Wien/Klagenfurt (APA) - Die Milliarden-Haftungen der Hypo-Pfandbriefstelle - an der die GraWe-Tochter Bank Burgenland beteiligt ist - sind f...

Wien/Klagenfurt (APA) - Die Milliarden-Haftungen der Hypo-Pfandbriefstelle - an der die GraWe-Tochter Bank Burgenland beteiligt ist - sind für GraWe-Chef Othmar Ederer bei der Hypo-Verstaatlichung im Dezember 2009 kein Thema gewesen. Das Risiko für die GraWe habe er damals lediglich mit 30 Mio. Euro für die Banktochter als Teil des Hypo-Haftungsverbundes eingeschätzt.

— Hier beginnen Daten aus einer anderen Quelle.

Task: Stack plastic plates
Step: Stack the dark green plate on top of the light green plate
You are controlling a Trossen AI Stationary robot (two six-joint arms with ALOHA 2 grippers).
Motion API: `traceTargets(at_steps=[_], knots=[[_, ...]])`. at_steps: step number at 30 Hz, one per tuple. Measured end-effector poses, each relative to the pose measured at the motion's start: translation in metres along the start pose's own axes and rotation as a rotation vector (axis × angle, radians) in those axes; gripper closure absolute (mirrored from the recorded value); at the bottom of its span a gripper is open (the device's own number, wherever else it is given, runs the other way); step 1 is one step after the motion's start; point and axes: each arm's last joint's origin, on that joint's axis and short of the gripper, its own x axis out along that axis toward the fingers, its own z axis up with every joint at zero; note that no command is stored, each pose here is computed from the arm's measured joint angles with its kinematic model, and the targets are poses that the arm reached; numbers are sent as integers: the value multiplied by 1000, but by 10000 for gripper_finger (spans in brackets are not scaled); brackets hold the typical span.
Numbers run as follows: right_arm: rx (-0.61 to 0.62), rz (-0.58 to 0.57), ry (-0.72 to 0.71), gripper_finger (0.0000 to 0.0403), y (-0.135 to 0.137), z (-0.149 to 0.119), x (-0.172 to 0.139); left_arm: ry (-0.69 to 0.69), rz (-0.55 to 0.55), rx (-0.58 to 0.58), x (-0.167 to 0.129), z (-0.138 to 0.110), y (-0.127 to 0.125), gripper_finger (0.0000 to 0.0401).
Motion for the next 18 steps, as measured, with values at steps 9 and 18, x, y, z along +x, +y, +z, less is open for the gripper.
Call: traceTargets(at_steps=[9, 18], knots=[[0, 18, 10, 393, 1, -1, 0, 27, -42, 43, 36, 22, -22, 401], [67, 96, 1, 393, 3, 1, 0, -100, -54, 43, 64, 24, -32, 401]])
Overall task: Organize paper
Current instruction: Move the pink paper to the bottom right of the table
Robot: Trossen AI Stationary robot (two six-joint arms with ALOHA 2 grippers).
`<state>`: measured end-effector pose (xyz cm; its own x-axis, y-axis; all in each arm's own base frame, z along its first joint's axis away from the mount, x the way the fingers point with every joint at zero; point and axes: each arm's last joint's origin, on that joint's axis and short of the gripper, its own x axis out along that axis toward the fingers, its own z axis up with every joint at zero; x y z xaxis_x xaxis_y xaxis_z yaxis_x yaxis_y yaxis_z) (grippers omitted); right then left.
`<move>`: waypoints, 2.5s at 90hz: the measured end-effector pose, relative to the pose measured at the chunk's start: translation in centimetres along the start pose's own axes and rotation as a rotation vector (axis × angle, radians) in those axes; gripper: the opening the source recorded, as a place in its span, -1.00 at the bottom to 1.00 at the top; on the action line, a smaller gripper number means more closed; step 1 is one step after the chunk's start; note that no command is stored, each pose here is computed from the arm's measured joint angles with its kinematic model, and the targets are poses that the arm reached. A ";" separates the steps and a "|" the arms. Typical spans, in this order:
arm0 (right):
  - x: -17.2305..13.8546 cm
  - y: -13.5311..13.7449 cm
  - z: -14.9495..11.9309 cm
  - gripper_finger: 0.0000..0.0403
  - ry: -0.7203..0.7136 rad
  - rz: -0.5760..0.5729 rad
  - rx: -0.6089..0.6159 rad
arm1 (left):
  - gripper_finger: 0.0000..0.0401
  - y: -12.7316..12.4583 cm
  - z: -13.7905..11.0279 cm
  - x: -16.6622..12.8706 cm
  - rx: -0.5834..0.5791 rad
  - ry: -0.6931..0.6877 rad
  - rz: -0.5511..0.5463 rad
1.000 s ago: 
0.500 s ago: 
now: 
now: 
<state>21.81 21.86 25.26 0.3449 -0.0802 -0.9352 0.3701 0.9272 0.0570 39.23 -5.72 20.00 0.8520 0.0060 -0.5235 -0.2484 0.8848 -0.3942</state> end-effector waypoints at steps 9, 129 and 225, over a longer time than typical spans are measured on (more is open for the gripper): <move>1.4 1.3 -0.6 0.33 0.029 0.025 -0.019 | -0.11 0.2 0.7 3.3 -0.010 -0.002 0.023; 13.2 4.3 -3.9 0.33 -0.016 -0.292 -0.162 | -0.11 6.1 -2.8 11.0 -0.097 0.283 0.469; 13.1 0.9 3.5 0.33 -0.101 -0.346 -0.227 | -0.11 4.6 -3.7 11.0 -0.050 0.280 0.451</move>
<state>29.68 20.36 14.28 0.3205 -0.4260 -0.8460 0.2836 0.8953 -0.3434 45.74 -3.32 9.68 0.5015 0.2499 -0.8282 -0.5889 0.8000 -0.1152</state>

Ederer ist nach eigenen Angaben vor der Hypo-Verstaatlichung von einem Mitarbeiter nur über die 30 Mio. Euro informiert worden. „Die Pfandbriefstelle war für mich kein Thema. Es hat mir niemand gesagt“, so Ederer am Mittwoch im Hypo-U-Ausschuss.

Beim Verhandlungsmarathon von Freitag 11. Dezember 2009 bis 14. Dezember 2009 haber er nur „die Information gehabt über die 30 Mio. Euro“. Die GraWe-Tochter Bank Burgenland hält ein Sechzehntel an der Hypo-Pfandbriefstelle. Die Banken des Hypo-Sektors - und mit ihnen auch die jeweiligen Länder - haften über ein gemeinsames Institut. Sie haftet derzeit noch für Schulden der Hypo-Abbaugesellschaft von 1,2 Mrd. Euro. Durchgerechnet belief sich das Risiko der GraWe bei einer Hypo-Insolvenz im Dezember 2009 auf 150 Mio. Euro und heute noch auf 75 Mio. Euro.

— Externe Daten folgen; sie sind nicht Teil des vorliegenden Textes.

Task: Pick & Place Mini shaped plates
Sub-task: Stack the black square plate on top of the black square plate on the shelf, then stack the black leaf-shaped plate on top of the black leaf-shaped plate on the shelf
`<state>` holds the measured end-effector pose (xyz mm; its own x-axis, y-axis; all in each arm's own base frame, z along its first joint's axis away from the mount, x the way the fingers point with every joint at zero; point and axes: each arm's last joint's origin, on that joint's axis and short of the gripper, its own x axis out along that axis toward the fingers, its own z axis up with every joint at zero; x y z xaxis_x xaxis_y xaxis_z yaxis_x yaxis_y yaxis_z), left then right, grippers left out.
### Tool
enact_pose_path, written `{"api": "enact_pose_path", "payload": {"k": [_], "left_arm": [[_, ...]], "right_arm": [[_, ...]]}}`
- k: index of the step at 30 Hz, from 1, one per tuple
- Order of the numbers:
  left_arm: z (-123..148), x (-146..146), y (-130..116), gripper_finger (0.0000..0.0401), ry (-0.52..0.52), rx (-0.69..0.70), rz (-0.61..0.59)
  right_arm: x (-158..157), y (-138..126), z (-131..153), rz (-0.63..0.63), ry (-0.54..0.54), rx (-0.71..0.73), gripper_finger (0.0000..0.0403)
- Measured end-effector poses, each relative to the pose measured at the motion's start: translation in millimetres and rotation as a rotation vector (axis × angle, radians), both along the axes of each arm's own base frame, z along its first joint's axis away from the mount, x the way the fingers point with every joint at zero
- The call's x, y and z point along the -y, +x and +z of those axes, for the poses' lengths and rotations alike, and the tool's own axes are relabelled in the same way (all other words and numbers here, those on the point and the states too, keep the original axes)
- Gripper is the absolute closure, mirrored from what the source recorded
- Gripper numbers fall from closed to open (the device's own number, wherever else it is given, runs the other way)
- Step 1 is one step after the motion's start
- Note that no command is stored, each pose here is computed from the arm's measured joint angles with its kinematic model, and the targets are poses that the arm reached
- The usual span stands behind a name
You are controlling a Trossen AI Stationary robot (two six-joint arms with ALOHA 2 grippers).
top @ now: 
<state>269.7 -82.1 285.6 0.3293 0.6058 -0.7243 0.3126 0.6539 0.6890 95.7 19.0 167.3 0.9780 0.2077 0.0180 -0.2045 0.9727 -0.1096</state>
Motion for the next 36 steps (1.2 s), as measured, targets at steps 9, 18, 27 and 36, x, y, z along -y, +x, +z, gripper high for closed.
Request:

Die Abgeordneten konnten es nicht glauben, dass die Pfandbriefstelle kein Thema für die GraWe bei der Hypo-Verstaatlichung war. „Da sind wir im Bereich der Wissenslücke“, kommentierte der Grüne-Fraktionsführer Werner Kogler. Mit Verweis auf das Aktienrecht wollte Ederer nicht den Namen des Mitarbeiters nennen, der ihn nicht über das Millionen-Exposure der Bank Burgenland bei der Hypo-Pfandbriefstelle unterrichtet hat.